### WORK ITEM
Type out the listing again, exactly, with every line included.

——————

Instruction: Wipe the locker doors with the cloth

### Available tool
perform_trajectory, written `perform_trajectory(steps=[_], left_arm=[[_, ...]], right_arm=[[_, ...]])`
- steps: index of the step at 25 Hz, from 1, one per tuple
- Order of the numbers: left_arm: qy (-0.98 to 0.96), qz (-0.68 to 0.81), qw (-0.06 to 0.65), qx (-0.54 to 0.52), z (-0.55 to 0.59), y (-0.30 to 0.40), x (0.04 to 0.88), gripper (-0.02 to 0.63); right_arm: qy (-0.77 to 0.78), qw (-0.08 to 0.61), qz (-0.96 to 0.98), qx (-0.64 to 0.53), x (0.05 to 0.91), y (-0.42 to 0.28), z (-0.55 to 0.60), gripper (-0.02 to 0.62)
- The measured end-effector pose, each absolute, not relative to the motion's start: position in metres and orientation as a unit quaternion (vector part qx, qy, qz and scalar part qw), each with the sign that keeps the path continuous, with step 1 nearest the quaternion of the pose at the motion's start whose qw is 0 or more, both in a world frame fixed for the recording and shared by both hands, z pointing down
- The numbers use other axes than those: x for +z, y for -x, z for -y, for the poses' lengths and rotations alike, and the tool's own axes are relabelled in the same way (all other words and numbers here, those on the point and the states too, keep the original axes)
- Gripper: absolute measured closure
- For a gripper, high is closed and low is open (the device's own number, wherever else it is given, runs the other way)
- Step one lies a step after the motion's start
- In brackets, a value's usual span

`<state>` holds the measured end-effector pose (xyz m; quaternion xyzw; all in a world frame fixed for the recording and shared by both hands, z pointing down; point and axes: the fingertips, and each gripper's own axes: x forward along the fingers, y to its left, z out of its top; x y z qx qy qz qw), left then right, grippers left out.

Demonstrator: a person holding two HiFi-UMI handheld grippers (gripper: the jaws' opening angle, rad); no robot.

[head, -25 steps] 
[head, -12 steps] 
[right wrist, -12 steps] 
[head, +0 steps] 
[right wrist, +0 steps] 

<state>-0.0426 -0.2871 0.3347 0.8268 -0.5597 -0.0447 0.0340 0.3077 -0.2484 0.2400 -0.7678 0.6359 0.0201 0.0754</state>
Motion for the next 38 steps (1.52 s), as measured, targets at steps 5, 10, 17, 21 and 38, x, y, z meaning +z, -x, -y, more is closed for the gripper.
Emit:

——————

### RESULT BELOW
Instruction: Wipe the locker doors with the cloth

### Available tool
perform_trajectory, written `perform_trajectory(steps=[_], left_arm=[[_, ...]], right_arm=[[_, ...]])`
- steps: index of the step at 25 Hz, from 1, one per tuple
- Order of the numbers: left_arm: qy (-0.98 to 0.96), qz (-0.68 to 0.81), qw (-0.06 to 0.65), qx (-0.54 to 0.52), z (-0.55 to 0.59), y (-0.30 to 0.40), x (0.04 to 0.88), gripper (-0.02 to 0.63); right_arm: qy (-0.77 to 0.78), qw (-0.08 to 0.61), qz (-0.96 to 0.98), qx (-0.64 to 0.53), x (0.05 to 0.91), y (-0.42 to 0.28), z (-0.55 to 0.60), gripper (-0.02 to 0.62)
- The measured end-effector pose, each absolute, not relative to the motion's start: position in metres and orientation as a unit quaternion (vector part qx, qy, qz and scalar part qw), each with the sign that keeps the path continuous, with step 1 nearest the quaternion of the pose at the motion's start whose qw is 0 or more, both in a world frame fixed for the recording and shared by both hands, z pointing down
- The numbers use other axes than those: x for +z, y for -x, z for -y, for the poses' lengths and rotations alike, and the tool's own axes are relabelled in the same way (all other words and numbers here, those on the point and the states too, keep the original axes)
- Gripper: absolute measured closure
- For a gripper, high is closed and low is open (the device's own number, wherever else it is given, runs the other way)
- Step one lies a step after the motion's start
- In brackets, a value's usual span

`<state>` holds the measured end-effector pose (xyz m; quaternion xyzw; all in a world frame fixed for the recording and shared by both hands, z pointing down; point and axes: the fingertips, and each gripper's own axes: x forward along the fingers, y to its left, z out of its top; x y z qx qy qz qw), left then right, grippers left out.

Demonstrator: a person holding two HiFi-UMI handheld grippers (gripper: the jaws' opening angle, rad); no robot.

[head, -25 steps] 
[head, -12 steps] 
[right wrist, -12 steps] 
[head, +0 steps] 
[right wrist, +0 steps] 

<state>-0.0426 -0.2871 0.3347 0.8268 -0.5597 -0.0447 0.0340 0.3077 -0.2484 0.2400 -0.7678 0.6359 0.0201 0.0754</state>
Motion for the next 38 steps (1.52 s), as measured, targets at steps 5, 10, 17, 21 and 38, x, y, z meaning +z, -x, -y, more is closed for the gripper.
Emit:

The exercise calls for nothing more.